* _Problem to work on_
Exactly reproduce the data from its first line through the line with "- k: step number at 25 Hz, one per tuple", leaving out every line after it.

* * *

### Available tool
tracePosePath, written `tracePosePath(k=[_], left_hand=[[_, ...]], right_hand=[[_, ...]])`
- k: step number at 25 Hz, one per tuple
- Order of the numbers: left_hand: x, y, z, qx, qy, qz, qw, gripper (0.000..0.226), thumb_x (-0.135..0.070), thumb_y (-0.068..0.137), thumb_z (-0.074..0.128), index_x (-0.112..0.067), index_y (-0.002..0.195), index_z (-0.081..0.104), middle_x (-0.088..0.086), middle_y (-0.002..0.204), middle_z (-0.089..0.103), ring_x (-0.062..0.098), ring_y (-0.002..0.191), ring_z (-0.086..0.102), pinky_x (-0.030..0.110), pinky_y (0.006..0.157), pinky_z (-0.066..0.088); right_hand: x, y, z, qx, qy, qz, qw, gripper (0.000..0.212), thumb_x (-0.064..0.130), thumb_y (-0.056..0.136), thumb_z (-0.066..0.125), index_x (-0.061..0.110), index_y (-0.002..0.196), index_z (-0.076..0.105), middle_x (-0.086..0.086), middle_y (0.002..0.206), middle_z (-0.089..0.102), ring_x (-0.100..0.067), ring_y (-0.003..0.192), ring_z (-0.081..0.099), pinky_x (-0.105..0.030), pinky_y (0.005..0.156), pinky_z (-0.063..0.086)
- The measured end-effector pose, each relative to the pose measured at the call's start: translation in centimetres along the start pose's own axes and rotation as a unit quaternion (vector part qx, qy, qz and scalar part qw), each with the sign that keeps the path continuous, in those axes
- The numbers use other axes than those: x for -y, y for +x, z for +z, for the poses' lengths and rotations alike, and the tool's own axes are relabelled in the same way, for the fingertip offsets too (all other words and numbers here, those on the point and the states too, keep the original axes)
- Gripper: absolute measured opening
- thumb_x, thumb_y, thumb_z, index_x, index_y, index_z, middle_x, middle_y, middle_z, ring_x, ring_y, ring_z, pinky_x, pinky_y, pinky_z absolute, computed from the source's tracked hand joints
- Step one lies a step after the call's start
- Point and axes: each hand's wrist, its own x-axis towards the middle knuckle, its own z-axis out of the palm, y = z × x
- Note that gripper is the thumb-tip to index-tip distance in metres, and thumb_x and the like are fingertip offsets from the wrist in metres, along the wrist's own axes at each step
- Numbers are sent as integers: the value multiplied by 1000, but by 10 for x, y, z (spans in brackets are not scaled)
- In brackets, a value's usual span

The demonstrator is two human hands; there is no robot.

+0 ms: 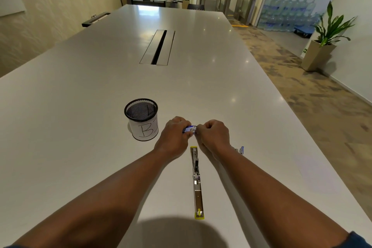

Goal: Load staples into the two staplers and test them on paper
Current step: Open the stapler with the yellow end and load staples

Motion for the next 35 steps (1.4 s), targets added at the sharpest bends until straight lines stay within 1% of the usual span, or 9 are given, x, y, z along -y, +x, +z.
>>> tracePosePath(k=[6,15,18,21,23,26,29,32,35], left_hand=[[0,0,1,-4,-1,0,1000,15,-21,95,67,-15,108,72,-6,103,55,17,100,54,40,86,51],[0,0,1,-2,-4,-5,1000,18,-20,95,66,-16,112,71,-4,108,58,16,102,55,41,87,53],[1,0,1,-4,-5,-4,1000,20,-23,96,66,-15,113,71,-3,110,60,17,103,56,43,88,53],[2,0,2,-5,-2,-5,1000,21,-24,95,67,-15,114,71,-2,113,61,18,105,56,43,90,53],[2,0,1,-3,1,-7,1000,22,-22,95,67,-15,115,71,-1,113,61,19,106,56,43,90,52],[2,0,1,-5,1,-7,1000,21,-19,95,66,-14,115,70,-2,112,60,18,104,55,41,89,53],[2,0,2,-2,1,-5,1000,21,-19,95,66,-14,116,70,-3,112,59,17,104,55,39,88,53],[2,0,2,-5,2,1,1000,19,-19,95,66,-15,113,71,-4,109,58,17,103,55,37,86,52],[2,1,2,-2,5,2,1000,20,-20,95,66,-15,114,70,-5,109,57,17,103,54,37,87,51]], right_hand=[[5,3,3,2,-33,22,999,14,30,76,68,16,75,65,3,69,65,-13,63,58,-26,54,38],[4,-4,1,-31,29,16,999,14,22,76,72,11,69,68,2,61,64,-14,57,57,-26,54,42],[3,-17,-1,-30,29,-16,999,16,21,76,73,14,64,68,3,57,64,-9,53,56,-25,52,42],[2,-26,-4,4,-11,-51,999,13,16,77,71,12,64,69,-1,61,68,-12,58,59,-30,58,49],[0,-26,-5,-7,-12,-60,998,14,14,81,66,12,67,69,-1,63,67,-11,60,58,-27,57,47],[0,-23,-5,-54,16,-27,998,13,11,92,56,14,85,66,4,77,65,-8,67,55,-17,55,37],[-1,-14,-5,-52,4,10,999,19,7,96,50,9,103,68,-2,94,67,-15,83,59,-23,66,42],[-2,-10,-3,-29,2,6,1000,21,10,96,54,10,97,75,-4,94,73,-17,84,63,-29,73,47],[-2,-10,-2,-22,-8,-16,1000,21,13,93,58,12,88,78,-2,87,74,-17,80,64,-28,72,46]])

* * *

* _Result of this task_
### Available tool
tracePosePath, written `tracePosePath(k=[_], left_hand=[[_, ...]], right_hand=[[_, ...]])`
- k: step number at 25 Hz, one per tuple

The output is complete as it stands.